It’s nice and scenic, of course, and all of Cameron’s technological obsessions are on show. There is cutting-edge CGI and performance capture, digital 3D, hyper-real clarity and so on, but these gimmicks tend to take you out of the film rather than drawing you in: as impressive as the visuals are, the action never feels real because it’s always halfway between a cartoon and a live-action film. Nor does The Way of Water look significantly better than Avatar, which was genuinely startling back in 2009. And in terms of the design, it’s nowhere near as magical as those Roger Dean-inspired landscapes were when we first landed on Pandora. One issue is the shift from the rainforest to the sea. In reality, the Earth’s oceans are already so full of such jaw-droppingly weird creatures that the ones dreamt up by Cameron and his team aren’t much weirder. It’s fun, in a Little Mermaid sort of way, to see a school of tattooed, four-eyed whales stage an underwater ballet; but it’s not as awesome as actual footage of an actual whale.

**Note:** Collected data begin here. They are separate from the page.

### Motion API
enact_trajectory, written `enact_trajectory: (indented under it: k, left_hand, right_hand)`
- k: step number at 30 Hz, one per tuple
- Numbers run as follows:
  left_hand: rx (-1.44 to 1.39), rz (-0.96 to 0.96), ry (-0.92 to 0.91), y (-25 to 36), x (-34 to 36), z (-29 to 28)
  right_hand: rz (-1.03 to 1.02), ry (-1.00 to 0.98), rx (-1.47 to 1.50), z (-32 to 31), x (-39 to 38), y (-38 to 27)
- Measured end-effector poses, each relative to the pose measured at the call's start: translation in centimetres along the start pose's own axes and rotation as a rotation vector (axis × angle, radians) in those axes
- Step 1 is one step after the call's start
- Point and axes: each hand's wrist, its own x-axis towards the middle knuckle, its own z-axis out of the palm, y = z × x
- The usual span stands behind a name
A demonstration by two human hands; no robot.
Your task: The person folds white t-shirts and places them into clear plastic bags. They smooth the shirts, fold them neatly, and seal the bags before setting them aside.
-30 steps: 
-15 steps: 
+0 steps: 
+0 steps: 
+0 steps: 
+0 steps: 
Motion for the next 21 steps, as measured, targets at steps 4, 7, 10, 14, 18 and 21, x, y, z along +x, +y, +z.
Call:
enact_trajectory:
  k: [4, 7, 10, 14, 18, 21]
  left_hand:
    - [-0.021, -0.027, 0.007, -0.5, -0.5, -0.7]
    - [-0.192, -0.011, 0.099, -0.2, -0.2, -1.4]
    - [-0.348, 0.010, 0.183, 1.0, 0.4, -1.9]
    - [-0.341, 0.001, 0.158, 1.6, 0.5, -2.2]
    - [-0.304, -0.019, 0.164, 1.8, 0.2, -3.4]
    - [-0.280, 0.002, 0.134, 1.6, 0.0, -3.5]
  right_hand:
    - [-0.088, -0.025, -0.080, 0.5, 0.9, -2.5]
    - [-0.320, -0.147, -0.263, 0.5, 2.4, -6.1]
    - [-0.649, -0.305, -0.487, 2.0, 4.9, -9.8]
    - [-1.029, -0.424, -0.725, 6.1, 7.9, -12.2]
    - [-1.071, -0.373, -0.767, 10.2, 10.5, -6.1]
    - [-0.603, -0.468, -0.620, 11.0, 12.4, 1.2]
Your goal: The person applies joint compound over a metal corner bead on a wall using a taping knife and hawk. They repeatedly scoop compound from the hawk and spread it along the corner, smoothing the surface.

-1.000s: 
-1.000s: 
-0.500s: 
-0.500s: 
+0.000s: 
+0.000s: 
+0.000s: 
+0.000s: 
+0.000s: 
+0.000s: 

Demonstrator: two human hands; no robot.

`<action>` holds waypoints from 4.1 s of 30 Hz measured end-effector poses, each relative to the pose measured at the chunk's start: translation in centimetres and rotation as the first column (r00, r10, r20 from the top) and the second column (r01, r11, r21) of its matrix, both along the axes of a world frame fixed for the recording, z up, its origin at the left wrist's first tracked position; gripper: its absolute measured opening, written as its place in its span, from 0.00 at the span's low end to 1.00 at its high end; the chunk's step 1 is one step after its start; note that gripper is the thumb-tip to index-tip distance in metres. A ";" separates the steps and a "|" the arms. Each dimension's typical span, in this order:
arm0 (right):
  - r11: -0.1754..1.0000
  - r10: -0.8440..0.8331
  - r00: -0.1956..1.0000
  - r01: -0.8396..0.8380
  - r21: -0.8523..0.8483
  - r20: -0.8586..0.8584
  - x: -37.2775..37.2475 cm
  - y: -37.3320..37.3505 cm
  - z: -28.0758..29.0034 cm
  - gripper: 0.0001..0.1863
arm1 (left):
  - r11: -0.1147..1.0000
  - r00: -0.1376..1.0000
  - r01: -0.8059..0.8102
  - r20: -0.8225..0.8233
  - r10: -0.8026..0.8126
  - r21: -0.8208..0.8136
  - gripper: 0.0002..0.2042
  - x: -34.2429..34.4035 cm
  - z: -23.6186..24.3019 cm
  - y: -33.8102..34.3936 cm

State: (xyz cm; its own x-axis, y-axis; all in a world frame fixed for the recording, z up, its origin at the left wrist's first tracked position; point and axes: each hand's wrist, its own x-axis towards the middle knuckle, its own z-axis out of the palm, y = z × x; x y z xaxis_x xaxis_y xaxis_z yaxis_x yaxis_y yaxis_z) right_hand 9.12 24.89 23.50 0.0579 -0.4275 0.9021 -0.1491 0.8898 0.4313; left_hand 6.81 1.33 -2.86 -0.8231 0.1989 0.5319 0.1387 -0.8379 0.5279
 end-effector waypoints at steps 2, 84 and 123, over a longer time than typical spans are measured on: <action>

Such spectacular interludes also contribute to the film’s numbing, leisurely slowness. The Way of Water clocks in at 192 minutes, which is half an hour more than the first Avatar, but after the opening scenes, when the humans land on Pandora, the story is barely moved on at all. In three hours, the plot amounts to the Sullys going off on their family vacation, Quaritch finding them, and everyone having a climactic, yet small-scale sea battle. And that’s it. There are no complicated military strategies or challenging conversations or nuanced characters: the Terminator had more personality than anyone in The Way of Water. And any non-whale-related storylines are left unfinished. One of Jake’s children, for instance, is somehow the biological daughter of Grace (Sigourney Weaver), who was killed in the last film. But who is her biological father? And how can she communicate telepathically with the wildlife of Pandora? You won’t find out here, because The Way of Water is now officially part of a Lord of the Rings-style continuing franchise, so it doesn’t bother to stand up on its own.
Yes, we may have had a 13-year wait for the first Avatar sequel, but apparently there are three more due to come out in 2024, 2026 and 2028. If The Way of Water is anything to go by, that’s not a prospect to relish, but let’s hope Cameron uses those sequels to address one key point, at least. How is it that 22nd-Century humans can travel all the way to Alpha Centauri in spaceships packed with robots and clones – but they still haven’t developed glass which is strong enough to withstand a wooden arrow?